China is an ancient civilization with a heritage of more than 5000 years. During this period, China has created and perfected its understanding of health preservation methods. This theory integrates the essence of the traditional culture of Confucianism, Buddhism, and Taoism, Traditional Chinese Medicine, combined with the best of traditional martial arts, massage, games, acupuncture, and diet regimen. 

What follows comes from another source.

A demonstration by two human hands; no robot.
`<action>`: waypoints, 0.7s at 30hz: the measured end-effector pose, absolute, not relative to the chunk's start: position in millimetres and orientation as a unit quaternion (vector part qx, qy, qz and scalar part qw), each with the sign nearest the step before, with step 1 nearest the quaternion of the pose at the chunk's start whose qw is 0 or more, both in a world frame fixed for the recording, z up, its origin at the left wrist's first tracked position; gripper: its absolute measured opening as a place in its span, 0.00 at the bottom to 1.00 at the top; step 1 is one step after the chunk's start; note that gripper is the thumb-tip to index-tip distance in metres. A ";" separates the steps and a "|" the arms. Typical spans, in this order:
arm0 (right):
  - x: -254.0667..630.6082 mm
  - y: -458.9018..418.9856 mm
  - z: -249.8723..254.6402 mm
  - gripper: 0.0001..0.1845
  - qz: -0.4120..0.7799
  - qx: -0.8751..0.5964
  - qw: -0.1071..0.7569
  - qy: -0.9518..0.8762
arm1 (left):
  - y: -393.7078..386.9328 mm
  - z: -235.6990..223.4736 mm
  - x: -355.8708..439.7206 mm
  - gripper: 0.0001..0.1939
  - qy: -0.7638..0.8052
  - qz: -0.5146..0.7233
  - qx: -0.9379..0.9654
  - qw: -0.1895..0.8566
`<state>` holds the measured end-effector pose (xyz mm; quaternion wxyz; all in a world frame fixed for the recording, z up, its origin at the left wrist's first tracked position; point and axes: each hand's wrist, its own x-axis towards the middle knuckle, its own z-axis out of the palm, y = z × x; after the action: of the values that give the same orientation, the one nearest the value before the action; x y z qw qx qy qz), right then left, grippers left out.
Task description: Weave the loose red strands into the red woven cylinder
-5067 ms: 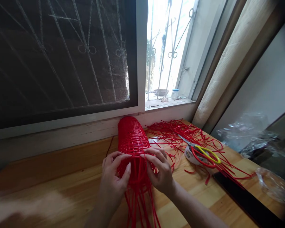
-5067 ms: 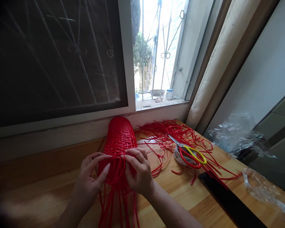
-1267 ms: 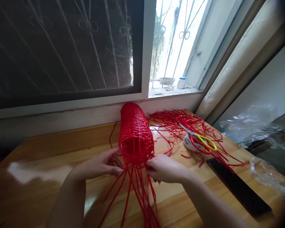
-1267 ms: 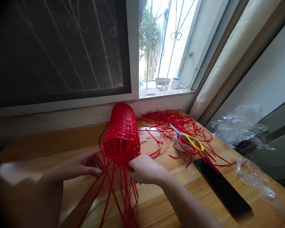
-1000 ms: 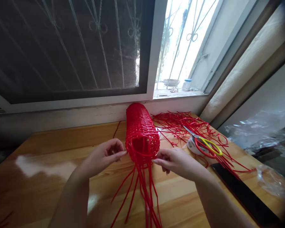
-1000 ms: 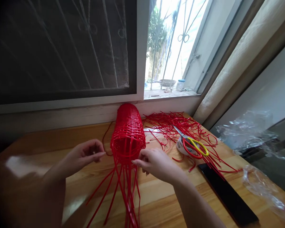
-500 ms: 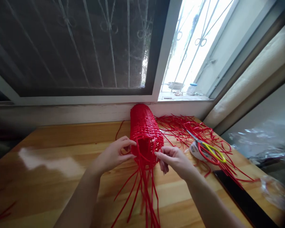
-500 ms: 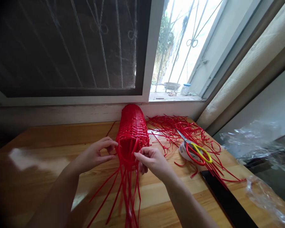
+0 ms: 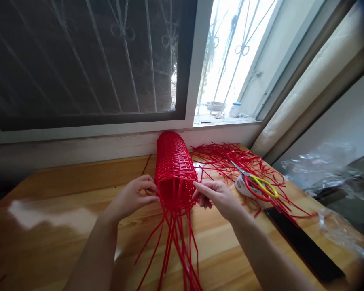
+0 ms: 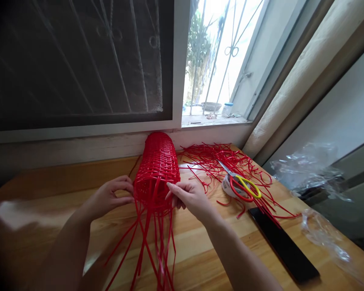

The theory of the traditional Chinese life-nurturing exercises holds a different view about physical fitness from that of the Western countries. Its purpose is to build and maintain the self-awareness and habit of body function balances, such as essence (Jing 精), energy (Qi 气), and spirit (Shen 神). The health mechanism represents the harmony between Yin (阴)and Yang (阳) and the movement rules of adjusting Yin and Yang.

Qi Theory

Based on ancient Chinese philosophy, Qi is the cosmos’s fundamental essence, origin, foundation, and driving force. Therefore, all human activities are the results of Qi condensing, dissipating, separating, and gathering. The condensation of Qi generates life while its dissipation brings death. 

Based on Traditional Chinese Medicine, Qi is a nutrient substance. Within the human body, Qi appears under different names and forms depending on the Qi’s function. For example, the Qi from the parents is called primordial Qi, while the Qi from respiration and food digestion is acquired Qi. The dynamic balance between Qi and blood is based on the relationship between Qi being the commander and the blood the carrier of Qi. 

Based on the Qi’s functions, the Qi warms the body, protects the skin, promotes the growth and development of life, defends against pathogens, and regulates bodily fluids.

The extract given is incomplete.